This allows the table to store the keyPath to the last selected column as well as whether it’s sorting ascending or descending.

To configure a TableColumn for sorting, you have to give it a value property — the keyPath to use as the sort key for this column. Change the first TableColumn to this:

TableColumn("Year", value: \.year) {
  Text($0.year)
}

There’s nothing wrong with this, but Apple engineers realized that most columns would use the same property for the value keyPath and for the text contents of the table cell, so they built in a shortcut.

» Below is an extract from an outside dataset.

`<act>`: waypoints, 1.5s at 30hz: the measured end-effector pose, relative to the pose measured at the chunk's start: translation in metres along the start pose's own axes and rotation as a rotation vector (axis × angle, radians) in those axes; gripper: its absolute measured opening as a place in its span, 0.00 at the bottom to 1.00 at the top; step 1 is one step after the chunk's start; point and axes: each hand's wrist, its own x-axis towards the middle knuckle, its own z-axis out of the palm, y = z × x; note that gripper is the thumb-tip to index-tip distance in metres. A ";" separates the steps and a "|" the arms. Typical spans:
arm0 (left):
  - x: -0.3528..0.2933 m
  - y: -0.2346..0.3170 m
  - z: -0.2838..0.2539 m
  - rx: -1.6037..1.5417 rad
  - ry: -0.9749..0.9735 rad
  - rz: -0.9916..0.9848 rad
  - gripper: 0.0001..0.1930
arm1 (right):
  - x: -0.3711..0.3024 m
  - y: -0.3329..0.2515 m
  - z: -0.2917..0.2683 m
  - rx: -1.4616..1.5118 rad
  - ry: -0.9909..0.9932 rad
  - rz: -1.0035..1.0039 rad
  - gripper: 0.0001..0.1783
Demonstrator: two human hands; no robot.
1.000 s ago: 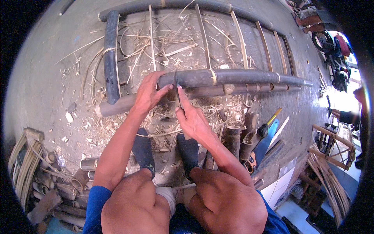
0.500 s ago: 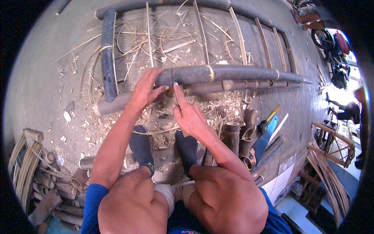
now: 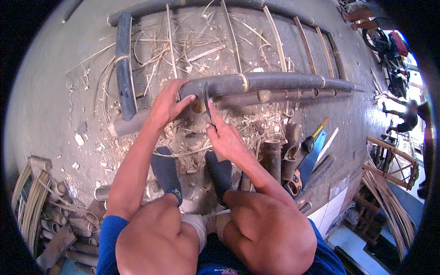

Replace the second TableColumn {...} with this:

TableColumn("Title", value: \.text)

Here, you don’t specify any cell contents, so the property indicated by the keyPath is automatically used in a Text view. To show something else like a checkbox or a button, or to style the text differently, you’d have to use the longer format. To display standard text, this is a very convenient feature.

Now you have the sorting interface and storage set up, but that doesn’t do the actual sort. Add this computed property to TableView:

var sortedTableData: [Event] {
  return tableData.sorted(using: sortOrder)
}

This takes tableData as supplied by ContentView and sorts it using the sort descriptor. The sort descriptor changes whenever you click a column header. When you click the same header again, the sort key stays the same but the sort direction changes.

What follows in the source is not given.